**PROBLEM TO SOLVE:**
Search the entries for the word "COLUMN" and report each line that has it.

--- THE RECORDS Enclosed Below ---

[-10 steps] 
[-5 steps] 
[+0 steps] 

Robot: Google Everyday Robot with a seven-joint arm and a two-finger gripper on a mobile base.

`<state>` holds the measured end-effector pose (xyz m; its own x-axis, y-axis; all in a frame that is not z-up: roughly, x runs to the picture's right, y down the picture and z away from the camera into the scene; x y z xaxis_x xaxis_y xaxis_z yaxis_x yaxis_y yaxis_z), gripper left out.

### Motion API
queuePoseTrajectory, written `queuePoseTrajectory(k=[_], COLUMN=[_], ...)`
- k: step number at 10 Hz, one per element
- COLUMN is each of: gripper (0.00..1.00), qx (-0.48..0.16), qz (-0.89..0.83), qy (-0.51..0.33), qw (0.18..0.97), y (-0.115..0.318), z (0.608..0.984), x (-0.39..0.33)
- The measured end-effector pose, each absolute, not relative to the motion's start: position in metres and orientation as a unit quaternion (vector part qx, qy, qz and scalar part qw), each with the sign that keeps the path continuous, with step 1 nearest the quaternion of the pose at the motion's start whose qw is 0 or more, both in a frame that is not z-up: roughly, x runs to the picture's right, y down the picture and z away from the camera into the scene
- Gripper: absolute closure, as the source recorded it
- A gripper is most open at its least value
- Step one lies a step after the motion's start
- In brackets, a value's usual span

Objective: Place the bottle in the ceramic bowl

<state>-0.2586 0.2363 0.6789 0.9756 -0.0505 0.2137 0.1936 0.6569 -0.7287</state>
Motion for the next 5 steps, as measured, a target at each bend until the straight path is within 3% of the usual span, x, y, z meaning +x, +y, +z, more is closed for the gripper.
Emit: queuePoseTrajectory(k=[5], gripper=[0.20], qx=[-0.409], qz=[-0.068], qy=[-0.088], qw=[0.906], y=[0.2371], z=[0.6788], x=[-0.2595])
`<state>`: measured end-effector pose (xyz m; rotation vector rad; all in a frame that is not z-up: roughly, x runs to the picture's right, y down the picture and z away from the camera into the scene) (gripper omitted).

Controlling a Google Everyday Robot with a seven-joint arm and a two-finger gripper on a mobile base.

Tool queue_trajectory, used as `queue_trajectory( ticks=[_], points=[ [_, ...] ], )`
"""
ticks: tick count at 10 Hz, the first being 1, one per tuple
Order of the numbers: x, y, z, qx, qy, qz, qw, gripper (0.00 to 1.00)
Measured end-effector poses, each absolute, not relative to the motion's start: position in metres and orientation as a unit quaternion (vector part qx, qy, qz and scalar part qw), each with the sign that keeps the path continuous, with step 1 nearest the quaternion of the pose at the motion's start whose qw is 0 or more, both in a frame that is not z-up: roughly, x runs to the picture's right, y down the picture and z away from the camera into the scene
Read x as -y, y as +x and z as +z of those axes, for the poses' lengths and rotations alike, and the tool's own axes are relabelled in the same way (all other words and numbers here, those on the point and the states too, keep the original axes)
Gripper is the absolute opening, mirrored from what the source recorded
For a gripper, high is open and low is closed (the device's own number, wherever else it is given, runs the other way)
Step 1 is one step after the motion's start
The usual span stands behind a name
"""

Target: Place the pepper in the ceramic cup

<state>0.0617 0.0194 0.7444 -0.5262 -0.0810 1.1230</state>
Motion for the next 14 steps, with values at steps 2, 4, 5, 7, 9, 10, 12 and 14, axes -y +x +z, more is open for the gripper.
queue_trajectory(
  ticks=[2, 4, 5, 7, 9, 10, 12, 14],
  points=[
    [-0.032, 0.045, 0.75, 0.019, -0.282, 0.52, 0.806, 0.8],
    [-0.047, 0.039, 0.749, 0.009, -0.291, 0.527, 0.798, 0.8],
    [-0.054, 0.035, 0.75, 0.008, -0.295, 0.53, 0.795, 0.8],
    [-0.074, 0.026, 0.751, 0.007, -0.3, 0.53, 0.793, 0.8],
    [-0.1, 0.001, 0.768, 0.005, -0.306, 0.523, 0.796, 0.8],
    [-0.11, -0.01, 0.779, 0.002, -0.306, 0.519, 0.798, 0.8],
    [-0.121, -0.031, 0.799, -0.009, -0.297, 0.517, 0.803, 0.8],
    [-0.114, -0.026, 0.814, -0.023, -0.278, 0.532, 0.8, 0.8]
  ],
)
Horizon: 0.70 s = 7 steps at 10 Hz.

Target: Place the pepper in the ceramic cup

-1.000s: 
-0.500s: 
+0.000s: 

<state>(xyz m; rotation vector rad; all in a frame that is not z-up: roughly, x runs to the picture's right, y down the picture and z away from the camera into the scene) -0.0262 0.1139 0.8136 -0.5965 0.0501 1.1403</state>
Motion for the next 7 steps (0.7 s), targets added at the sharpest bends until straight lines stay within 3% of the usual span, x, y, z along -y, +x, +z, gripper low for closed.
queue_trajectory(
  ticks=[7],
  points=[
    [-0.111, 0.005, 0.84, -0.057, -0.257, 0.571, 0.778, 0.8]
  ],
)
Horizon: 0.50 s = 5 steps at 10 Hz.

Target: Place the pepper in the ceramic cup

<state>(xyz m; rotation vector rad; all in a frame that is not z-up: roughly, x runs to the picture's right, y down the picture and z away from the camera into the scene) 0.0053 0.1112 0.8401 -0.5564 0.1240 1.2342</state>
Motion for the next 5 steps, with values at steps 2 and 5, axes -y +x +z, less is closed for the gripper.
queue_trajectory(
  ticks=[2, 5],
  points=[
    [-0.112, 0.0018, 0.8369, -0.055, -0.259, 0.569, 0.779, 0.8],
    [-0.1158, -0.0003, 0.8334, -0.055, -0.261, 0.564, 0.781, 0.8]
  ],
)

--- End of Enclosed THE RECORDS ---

**ANSWER BOX:**
queuePoseTrajectory, written `queuePoseTrajectory(k=[_], COLUMN=[_], ...)`
- COLUMN is each of: gripper (0.00..1.00), qx (-0.48..0.16), qz (-0.89..0.83), qy (-0.51..0.33), qw (0.18..0.97), y (-0.115..0.318), z (0.608..0.984), x (-0.39..0.33)

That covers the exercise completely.